Now, as I've said before, I'm leaving the door open for non-classical computers, a category to which "quantum computers", a rather nebulous term if you ask me, belong.
A final note related to cryonics: now that I no longer regard complete fidelity as the requirement for "me" to continue, I have a little more respect for the prospects of reanimation. I've seen analysis of how much would have to be preserved to preserve a person, and how much damage could be taken in the freezing/vitrification/other processes involved. Now that I am starting to draw a big divide between the information and "me", I no longer see it as necessary to preserve things down to the molecular level (a very daunting task, currently unattainable). As some, including Robert Bradbury and Ray Kurzweil, have discussed, simply preserving the position and number of neurotransmitter sites on all interneuronal connections might be sufficient.

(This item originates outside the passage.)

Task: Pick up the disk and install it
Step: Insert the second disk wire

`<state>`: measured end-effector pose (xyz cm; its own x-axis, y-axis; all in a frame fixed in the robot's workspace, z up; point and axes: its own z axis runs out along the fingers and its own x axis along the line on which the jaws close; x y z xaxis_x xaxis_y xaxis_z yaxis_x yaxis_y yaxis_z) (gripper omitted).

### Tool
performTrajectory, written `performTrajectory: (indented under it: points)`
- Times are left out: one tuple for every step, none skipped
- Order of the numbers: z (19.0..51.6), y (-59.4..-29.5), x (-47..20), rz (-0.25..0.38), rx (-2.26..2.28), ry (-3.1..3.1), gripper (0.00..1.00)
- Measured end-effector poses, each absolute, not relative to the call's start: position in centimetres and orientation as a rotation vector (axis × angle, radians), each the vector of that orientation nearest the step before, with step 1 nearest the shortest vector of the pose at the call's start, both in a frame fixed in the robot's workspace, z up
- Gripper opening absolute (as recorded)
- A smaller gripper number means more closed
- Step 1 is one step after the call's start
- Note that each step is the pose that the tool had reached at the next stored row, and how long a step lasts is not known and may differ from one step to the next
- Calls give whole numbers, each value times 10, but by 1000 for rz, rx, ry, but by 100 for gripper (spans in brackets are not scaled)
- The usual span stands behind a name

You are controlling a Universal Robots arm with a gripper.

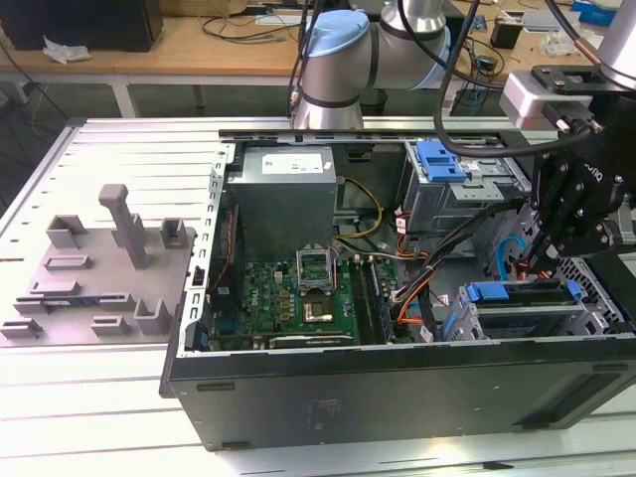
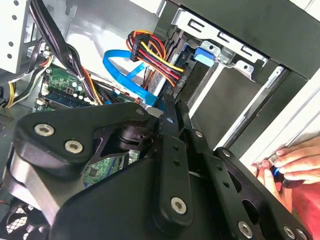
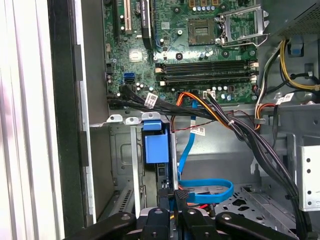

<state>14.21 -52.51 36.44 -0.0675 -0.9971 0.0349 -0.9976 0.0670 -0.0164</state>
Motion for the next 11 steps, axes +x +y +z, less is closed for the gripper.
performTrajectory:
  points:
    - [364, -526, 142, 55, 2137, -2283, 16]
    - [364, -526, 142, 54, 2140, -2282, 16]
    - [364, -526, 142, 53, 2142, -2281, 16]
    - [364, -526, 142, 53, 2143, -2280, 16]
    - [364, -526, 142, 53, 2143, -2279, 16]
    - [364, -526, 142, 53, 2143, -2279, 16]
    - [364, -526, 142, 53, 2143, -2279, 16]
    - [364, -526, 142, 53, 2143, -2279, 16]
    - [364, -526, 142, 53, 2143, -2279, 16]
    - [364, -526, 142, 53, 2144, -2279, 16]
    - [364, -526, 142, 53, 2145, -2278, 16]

You see, I break it down into two problems. The first is restarting a mind that is essentially as identical as possible to the mind before the cryonic suspension. The other is restarting the "original" mind. In my mind (pun intended), these are two very distinct problems.
The first requires high fidelity, but places no requirement on the prevention of duplicates, or the issue of destruction and/or external reconstruction.
The second problem does not require high fidelity. I'm not even sure it requires fidelity at all. This is the "me" that's doing the observing of itself, regardless of what state that "self" is in. I am sentient, and Don is sentient (I assume

), but I observe myself, and he observes himself. There's the me of my actions and physical body and even my thoughts and emotions, and then there's the me that is observing all of this.
Now, the ideal situation is admittedly to solve both problems. However, as far as I'm concerned, I would rather solve the second problem at the expense of the first, rather than the other way around. Otherwise, I'm just creating a duplicate of me, and if I'm not there to enjoy it, then why should I care? It would be the same as having a child to continue my legacy, or saving the life of a friend or stranger at the expense of my own. Sure, that person lives on, but I don't. Just because that new person has my thoughts and emotions and memories, that doesn't make me any less lost to oblivion.
That doesn't mean I wouldn't sign up for cryonics: after all, I still don't know if the second problem (preservation of the observing me) will be solved or not, and if it were solved and I didn't sign up, that would be a great loss.
Hmm, looking back, I can see that I'm probably rehashing a long list of positions held by other people which have already been "asked and answered". But I'm new to all this, so I'm thinking in a rather stream-of-consciousness kind of mode right now.